Na calada da noite, alguém colocou no centro da Baía de Todos os Santos um
presente, uma estação de regaseificação. Ninguém foi avisado, nem mesmo o
município de Salvador, a quem pertence a Ilha dos Frades, com sua famosa Ponta
de Nossa Senhora, um dos locais mais aprazíveis e visitados da BTS. O que tem a
ver essa ilha artificial e porto com a nossa baía? Nada. O gás liquefeito vem do
Oriente Médio e uma vez expandido segue para consumo das regiões Nordeste e
Norte. E por que a BTS foi o local escolhido pela Petrobras, quando poderia
estar em qualquer ponto abrigado da costa da Bahia? Pela comodidade da empresa e
de seus funcionários de viverem uma capital. Não vou avaliar aqui seus impactos
ambientais, sociais e culturais, que já foram analisados por outros, e que têm,
aparentemente, pouco interesse para a empresa.

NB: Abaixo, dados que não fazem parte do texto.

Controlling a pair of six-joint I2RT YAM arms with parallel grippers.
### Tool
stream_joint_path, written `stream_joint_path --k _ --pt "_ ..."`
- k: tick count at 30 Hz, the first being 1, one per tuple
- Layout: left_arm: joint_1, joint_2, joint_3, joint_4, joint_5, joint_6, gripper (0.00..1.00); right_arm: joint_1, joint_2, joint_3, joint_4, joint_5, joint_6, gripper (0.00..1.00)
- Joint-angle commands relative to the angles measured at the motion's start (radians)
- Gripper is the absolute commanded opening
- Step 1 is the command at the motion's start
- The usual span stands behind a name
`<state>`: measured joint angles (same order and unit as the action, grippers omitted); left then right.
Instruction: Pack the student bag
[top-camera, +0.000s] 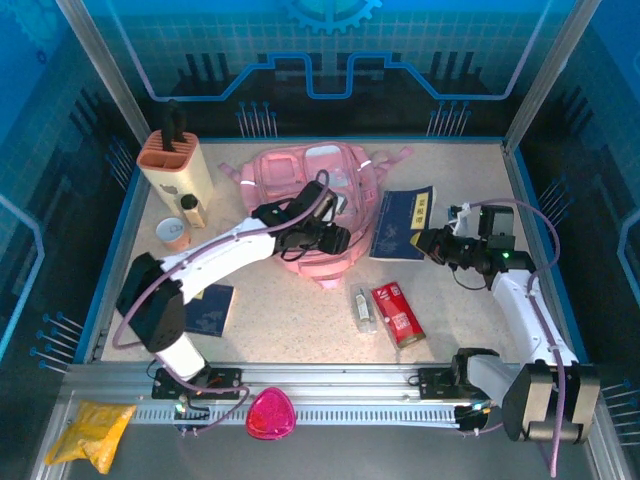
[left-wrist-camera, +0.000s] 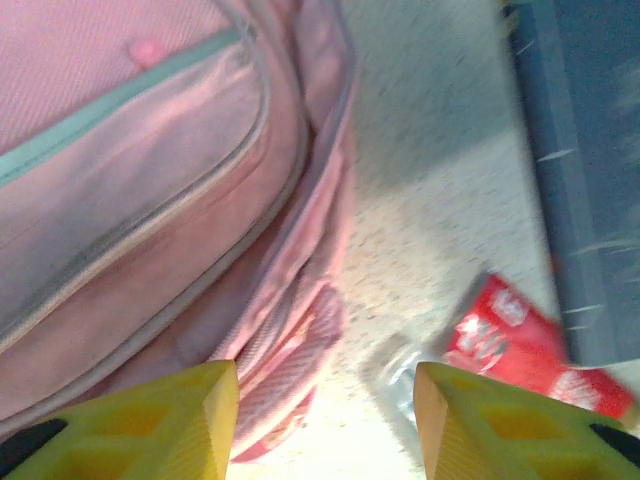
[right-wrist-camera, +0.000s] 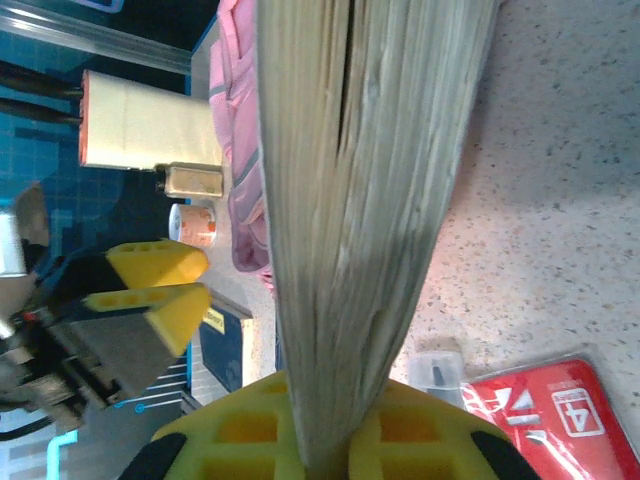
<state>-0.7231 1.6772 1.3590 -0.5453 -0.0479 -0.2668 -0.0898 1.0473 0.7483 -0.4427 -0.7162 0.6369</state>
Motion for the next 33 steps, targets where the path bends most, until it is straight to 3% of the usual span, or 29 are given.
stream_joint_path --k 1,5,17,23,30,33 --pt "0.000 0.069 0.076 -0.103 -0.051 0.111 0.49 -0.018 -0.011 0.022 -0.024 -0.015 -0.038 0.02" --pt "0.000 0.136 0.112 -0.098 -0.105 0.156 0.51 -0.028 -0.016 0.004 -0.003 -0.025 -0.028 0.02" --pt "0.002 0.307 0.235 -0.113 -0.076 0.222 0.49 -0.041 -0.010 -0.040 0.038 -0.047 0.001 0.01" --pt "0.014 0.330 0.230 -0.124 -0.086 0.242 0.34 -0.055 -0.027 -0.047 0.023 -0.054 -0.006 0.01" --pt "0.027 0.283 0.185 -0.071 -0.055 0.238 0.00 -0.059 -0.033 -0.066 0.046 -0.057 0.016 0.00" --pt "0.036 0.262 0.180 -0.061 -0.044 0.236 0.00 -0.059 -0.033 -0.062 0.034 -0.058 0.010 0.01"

Gostaria de conhecer os estudos, se é que foram feitos, de custo-benefício para
a BTS e a Região Metropolitana de Salvador deste empreendimento. Como sempre,
dirão que criará muitos empregos durante a construção, embora poucos na sua
operação, e pagará ISS ao município. Mas não criaria o mesmo número de empregos
qualquer que fosse sua localização na costa baiana? Quais são os ganhos e perdas
para a RMS deste empreendimento? Perde a BTS porque em um raio de um quilômetro
da estação, situada no centro da baía, não pode passar nenhuma embarcação,
inclusive pesqueiros, por razões de segurança. Perde a RMS com a dificuldade de
criação de um polo turístico-náutico, com a instalação de marinas, pequenos
estaleiros, iates-clubes e resorts em volta da BTS. Prejudica Salvador,
plataforma desse polo e aeroporto internacional, porque a região perde
atratividade, encurtando a permanência dos turistas na capital.
O número de empregos permanentes e o volume de ISS gerados em Salvador e
municípios em volta da baía com aquele polo náutico e turístico seria
imensamente maior que deste projeto poluente no coração da BTS. Com essa estáção
e o outro presente de grego, a ponte Salvador-Itaparica, estaremos matando na
véspera o perú ou a galinha dos ovos de ouro da BTS e RMS. Isso não é culpa da
Petrobras, senão de um Estado que perdeu a capacidade de planejar e controlar
seu territorio, há muito tempo.
O planejamento deve começar pela eleição de prioridades. Enquanto o gado está
morrendo e os lavradores se retirando do sertão esturricado, se planeja uma
ponte que custará R$ 7 bilhões de reais e pouco beneficio. O Ceará, apesar de
ter menores recursos hídricos que a Bahia, não sente tanto os efeitos das secas,
pois possui 14 trilhões de metros cúbicos de água armazenados nos seus dez
maiores açudes. Só um, construído há dez anos, tem metade desse numero. E eles
estão com 60% da capacidade para irrigar a agricultura e desenvolver a pecuária.
O projeto de transposição do São Francisco, não obstante ser o rio
majoritariamente baiano, irá beneficiar Ceará, Paraíba, Pernambuco, Rio Grande
do Norte e nem uma gota para a Bahia. Em Tucano, o prefeito mandou cancelar a
tradicional e alentadora festa de São João devido à seca, embora esteja sobre um
dos maiores aquíferos do país. Segundo a propaganda oficial o que se está
fazendo no Estado contra a seca são cisternas para capitar água da bica do
telhado, que não basta para o consumo doméstico de uma família durante um mês.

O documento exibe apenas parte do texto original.